About this task: Find every line in the records below that contains "target", and copy it.

___

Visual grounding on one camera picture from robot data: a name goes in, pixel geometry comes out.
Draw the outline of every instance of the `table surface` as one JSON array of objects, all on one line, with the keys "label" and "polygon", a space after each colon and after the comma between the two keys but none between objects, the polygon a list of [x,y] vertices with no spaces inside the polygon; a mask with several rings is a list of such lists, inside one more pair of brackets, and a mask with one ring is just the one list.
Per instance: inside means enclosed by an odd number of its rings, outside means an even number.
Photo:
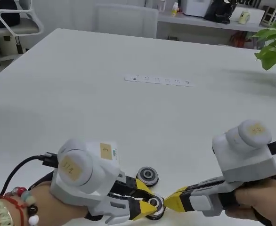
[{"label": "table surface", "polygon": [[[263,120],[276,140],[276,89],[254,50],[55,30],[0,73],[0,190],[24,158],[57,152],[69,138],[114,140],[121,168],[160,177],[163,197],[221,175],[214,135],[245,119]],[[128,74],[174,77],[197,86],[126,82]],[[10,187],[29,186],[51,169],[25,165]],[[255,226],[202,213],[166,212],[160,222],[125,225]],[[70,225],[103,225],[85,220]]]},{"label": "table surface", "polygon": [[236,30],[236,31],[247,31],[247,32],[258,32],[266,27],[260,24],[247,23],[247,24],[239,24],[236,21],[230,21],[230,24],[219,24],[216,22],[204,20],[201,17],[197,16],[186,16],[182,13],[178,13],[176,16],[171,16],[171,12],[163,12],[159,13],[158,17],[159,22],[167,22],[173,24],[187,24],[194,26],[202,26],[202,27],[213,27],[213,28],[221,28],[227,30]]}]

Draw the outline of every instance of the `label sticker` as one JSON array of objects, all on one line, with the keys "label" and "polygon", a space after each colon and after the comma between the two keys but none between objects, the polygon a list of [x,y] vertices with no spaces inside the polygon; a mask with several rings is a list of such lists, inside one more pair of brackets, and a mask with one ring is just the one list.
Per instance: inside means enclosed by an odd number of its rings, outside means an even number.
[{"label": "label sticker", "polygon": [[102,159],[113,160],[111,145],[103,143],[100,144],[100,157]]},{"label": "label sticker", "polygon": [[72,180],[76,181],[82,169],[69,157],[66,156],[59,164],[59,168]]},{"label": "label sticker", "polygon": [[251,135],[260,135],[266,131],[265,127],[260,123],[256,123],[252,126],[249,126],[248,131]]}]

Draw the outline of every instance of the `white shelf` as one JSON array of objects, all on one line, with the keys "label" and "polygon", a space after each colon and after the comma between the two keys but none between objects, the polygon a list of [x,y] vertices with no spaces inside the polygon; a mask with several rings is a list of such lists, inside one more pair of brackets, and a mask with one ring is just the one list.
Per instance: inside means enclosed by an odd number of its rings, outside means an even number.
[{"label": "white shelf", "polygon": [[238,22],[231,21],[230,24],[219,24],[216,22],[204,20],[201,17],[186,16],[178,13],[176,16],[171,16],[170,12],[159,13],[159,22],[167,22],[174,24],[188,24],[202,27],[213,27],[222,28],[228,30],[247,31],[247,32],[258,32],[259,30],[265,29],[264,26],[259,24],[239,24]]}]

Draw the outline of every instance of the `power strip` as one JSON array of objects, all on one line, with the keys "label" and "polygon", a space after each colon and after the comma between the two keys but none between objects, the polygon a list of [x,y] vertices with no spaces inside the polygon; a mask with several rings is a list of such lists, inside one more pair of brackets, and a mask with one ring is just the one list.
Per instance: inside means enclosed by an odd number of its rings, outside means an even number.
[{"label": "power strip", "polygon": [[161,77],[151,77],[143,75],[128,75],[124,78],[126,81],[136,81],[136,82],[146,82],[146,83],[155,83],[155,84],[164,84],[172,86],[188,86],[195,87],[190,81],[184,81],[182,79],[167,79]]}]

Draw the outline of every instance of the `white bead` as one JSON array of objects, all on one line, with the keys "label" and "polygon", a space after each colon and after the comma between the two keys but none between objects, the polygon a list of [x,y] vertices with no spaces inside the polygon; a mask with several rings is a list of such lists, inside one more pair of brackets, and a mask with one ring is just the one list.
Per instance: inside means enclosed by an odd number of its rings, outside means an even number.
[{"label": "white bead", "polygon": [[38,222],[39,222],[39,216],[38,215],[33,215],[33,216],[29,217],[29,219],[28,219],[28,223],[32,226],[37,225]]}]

___

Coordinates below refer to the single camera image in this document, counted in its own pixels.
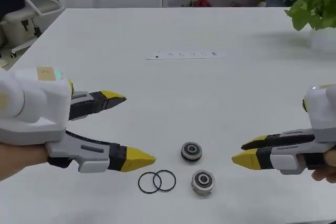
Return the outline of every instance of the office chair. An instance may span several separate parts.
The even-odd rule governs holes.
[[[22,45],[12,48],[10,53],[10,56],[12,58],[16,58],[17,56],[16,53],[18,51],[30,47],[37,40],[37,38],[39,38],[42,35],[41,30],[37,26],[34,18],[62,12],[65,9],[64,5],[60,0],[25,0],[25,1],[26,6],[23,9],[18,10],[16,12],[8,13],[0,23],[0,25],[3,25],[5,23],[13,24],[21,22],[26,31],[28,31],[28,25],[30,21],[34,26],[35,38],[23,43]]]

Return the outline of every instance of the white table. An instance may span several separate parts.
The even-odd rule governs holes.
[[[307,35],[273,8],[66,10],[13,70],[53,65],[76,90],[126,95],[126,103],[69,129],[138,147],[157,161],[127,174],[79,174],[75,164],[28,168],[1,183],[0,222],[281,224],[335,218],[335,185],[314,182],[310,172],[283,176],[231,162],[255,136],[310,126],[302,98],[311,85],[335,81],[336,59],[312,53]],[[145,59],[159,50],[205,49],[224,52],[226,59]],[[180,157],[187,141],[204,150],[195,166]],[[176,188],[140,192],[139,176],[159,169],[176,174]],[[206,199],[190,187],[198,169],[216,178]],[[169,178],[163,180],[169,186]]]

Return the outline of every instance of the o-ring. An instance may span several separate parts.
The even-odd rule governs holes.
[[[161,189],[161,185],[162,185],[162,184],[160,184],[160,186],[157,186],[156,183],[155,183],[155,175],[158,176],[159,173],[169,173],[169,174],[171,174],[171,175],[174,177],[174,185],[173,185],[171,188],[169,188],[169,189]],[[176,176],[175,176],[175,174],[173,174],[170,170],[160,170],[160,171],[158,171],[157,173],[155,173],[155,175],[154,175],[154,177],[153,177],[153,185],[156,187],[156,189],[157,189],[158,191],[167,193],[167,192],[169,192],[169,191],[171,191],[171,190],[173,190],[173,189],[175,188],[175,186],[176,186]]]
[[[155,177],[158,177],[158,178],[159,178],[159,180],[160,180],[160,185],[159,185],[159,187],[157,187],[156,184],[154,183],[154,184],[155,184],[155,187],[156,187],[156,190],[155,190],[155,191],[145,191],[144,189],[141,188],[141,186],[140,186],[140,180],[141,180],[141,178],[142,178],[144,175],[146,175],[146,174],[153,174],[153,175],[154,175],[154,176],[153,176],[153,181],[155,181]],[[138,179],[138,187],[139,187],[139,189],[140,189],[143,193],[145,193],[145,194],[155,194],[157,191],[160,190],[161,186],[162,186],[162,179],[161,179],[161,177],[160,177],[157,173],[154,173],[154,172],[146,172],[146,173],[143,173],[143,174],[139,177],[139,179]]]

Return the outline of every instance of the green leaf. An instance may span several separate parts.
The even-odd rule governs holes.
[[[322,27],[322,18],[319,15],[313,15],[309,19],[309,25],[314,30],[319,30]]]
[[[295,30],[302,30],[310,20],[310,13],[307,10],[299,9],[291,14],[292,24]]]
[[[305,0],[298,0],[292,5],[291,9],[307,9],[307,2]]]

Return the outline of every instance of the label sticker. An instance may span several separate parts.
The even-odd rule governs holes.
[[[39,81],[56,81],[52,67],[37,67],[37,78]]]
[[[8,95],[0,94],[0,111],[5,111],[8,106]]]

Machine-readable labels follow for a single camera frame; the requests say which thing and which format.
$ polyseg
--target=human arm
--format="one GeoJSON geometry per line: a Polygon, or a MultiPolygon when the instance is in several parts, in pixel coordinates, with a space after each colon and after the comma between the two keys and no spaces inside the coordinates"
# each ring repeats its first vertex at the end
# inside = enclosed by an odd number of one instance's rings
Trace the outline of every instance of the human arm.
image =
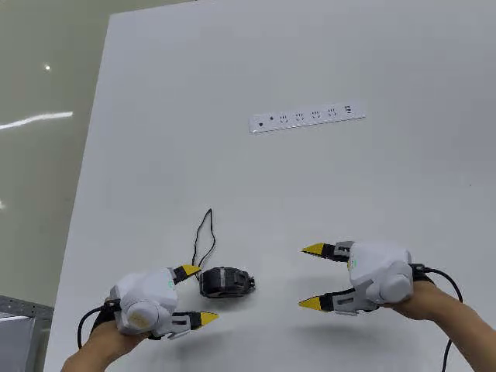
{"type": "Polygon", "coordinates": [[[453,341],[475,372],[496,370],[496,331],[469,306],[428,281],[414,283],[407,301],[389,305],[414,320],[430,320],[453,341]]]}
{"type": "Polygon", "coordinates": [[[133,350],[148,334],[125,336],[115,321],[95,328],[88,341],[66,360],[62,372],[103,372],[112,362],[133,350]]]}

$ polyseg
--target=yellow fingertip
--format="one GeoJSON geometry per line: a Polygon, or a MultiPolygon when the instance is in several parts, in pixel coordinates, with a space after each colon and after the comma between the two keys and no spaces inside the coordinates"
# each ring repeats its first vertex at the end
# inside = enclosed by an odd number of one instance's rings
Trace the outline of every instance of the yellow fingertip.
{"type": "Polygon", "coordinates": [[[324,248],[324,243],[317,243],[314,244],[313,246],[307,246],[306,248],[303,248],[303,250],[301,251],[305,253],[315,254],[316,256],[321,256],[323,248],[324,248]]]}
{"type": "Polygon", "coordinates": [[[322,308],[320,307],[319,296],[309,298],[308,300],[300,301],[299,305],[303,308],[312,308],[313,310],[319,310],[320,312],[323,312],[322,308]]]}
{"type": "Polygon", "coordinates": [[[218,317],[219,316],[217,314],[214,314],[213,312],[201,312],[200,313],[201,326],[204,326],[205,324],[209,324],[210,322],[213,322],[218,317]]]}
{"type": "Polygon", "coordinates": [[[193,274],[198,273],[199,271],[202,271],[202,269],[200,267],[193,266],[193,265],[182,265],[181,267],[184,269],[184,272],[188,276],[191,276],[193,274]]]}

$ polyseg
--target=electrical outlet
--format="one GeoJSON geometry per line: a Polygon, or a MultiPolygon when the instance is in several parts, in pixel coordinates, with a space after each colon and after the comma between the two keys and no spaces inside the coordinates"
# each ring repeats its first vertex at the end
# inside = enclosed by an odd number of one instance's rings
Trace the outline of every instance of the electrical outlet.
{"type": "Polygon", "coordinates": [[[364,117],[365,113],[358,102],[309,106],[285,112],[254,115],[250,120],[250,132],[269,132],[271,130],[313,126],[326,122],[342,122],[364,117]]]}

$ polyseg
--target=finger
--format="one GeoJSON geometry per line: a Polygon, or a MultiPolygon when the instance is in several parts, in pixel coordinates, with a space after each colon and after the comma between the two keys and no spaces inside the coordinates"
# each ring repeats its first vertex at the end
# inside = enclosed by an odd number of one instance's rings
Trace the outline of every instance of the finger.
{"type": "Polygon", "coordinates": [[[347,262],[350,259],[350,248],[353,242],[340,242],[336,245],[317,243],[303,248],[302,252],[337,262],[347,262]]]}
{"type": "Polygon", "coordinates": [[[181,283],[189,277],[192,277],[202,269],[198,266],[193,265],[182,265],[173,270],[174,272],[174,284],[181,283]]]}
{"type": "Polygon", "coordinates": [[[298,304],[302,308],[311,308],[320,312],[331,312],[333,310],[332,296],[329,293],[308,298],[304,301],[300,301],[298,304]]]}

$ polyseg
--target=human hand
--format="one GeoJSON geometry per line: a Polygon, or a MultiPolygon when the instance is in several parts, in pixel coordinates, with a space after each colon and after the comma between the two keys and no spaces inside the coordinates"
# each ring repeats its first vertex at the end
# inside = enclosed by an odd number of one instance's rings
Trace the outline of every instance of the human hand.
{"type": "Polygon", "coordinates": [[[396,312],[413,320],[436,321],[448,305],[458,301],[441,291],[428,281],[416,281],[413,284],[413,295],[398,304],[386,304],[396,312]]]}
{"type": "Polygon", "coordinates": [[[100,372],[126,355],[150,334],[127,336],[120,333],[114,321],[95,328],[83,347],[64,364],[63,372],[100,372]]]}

___

Finished task:
--target=human arm
--target=yellow fingertip
--target=electrical outlet
--target=finger
--target=human hand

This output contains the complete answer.